* TASK REQUIREMENTS: Word for word, transcribe the data below.

===== INFORMATION SUPPLIED

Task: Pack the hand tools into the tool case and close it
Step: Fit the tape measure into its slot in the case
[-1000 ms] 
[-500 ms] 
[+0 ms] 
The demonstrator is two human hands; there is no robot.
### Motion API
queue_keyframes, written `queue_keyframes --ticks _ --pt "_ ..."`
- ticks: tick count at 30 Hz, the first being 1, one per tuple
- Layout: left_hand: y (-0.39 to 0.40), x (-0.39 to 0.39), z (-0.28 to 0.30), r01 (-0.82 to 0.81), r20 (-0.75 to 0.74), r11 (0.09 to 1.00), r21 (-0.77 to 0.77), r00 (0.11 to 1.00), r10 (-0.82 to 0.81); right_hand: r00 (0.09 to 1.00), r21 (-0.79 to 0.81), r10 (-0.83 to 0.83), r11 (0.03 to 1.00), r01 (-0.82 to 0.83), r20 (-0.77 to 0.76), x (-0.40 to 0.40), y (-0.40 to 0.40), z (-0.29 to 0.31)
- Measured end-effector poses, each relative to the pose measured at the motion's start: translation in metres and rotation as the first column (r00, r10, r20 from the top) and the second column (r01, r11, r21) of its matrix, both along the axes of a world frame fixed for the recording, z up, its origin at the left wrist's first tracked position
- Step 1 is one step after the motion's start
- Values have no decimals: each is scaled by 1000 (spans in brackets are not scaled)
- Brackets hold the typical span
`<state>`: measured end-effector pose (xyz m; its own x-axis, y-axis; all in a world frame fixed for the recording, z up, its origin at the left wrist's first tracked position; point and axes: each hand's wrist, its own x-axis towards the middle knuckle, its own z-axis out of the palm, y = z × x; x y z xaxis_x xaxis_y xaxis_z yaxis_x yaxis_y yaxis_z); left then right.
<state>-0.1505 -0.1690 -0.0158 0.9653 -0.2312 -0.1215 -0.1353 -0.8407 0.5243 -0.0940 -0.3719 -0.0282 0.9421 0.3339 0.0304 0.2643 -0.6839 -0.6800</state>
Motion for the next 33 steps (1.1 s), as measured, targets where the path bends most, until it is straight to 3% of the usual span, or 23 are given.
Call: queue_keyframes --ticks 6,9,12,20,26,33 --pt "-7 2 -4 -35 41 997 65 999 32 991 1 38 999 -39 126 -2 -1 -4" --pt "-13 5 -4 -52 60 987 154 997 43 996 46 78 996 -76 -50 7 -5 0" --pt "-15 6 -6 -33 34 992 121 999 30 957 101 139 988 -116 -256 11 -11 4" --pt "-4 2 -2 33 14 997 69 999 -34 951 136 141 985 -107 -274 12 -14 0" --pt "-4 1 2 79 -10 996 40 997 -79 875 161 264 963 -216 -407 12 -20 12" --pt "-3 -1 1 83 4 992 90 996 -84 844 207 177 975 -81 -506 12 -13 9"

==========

* SOLUTION FOR THIS PROBLEM:
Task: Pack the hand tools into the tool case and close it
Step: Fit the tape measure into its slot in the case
[-1000 ms] 
[-500 ms] 
[+0 ms] 
The demonstrator is two human hands; there is no robot.
### Motion API
queue_keyframes, written `queue_keyframes --ticks _ --pt "_ ..."`
- ticks: tick count at 30 Hz, the first being 1, one per tuple
- Layout: left_hand: y (-0.39 to 0.40), x (-0.39 to 0.39), z (-0.28 to 0.30), r01 (-0.82 to 0.81), r20 (-0.75 to 0.74), r11 (0.09 to 1.00), r21 (-0.77 to 0.77), r00 (0.11 to 1.00), r10 (-0.82 to 0.81); right_hand: r00 (0.09 to 1.00), r21 (-0.79 to 0.81), r10 (-0.83 to 0.83), r11 (0.03 to 1.00), r01 (-0.82 to 0.83), r20 (-0.77 to 0.76), x (-0.40 to 0.40), y (-0.40 to 0.40), z (-0.29 to 0.31)
- Measured end-effector poses, each relative to the pose measured at the motion's start: translation in metres and rotation as the first column (r00, r10, r20 from the top) and the second column (r01, r11, r21) of its matrix, both along the axes of a world frame fixed for the recording, z up, its origin at the left wrist's first tracked position
- Step 1 is one step after the motion's start
- Values have no decimals: each is scaled by 1000 (spans in brackets are not scaled)
- Brackets hold the typical span
`<state>`: measured end-effector pose (xyz m; its own x-axis, y-axis; all in a world frame fixed for the recording, z up, its origin at the left wrist's first tracked position; point and axes: each hand's wrist, its own x-axis towards the middle knuckle, its own z-axis out of the palm, y = z × x; x y z xaxis_x xaxis_y xaxis_z yaxis_x yaxis_y yaxis_z); left then right.
<state>-0.1505 -0.1690 -0.0158 0.9653 -0.2312 -0.1215 -0.1353 -0.8407 0.5243 -0.0940 -0.3719 -0.0282 0.9421 0.3339 0.0304 0.2643 -0.6839 -0.6800</state>
Motion for the next 33 steps (1.1 s), as measured, targets where the path bends most, until it is straight to 3% of the usual span, or 23 are given.
Call: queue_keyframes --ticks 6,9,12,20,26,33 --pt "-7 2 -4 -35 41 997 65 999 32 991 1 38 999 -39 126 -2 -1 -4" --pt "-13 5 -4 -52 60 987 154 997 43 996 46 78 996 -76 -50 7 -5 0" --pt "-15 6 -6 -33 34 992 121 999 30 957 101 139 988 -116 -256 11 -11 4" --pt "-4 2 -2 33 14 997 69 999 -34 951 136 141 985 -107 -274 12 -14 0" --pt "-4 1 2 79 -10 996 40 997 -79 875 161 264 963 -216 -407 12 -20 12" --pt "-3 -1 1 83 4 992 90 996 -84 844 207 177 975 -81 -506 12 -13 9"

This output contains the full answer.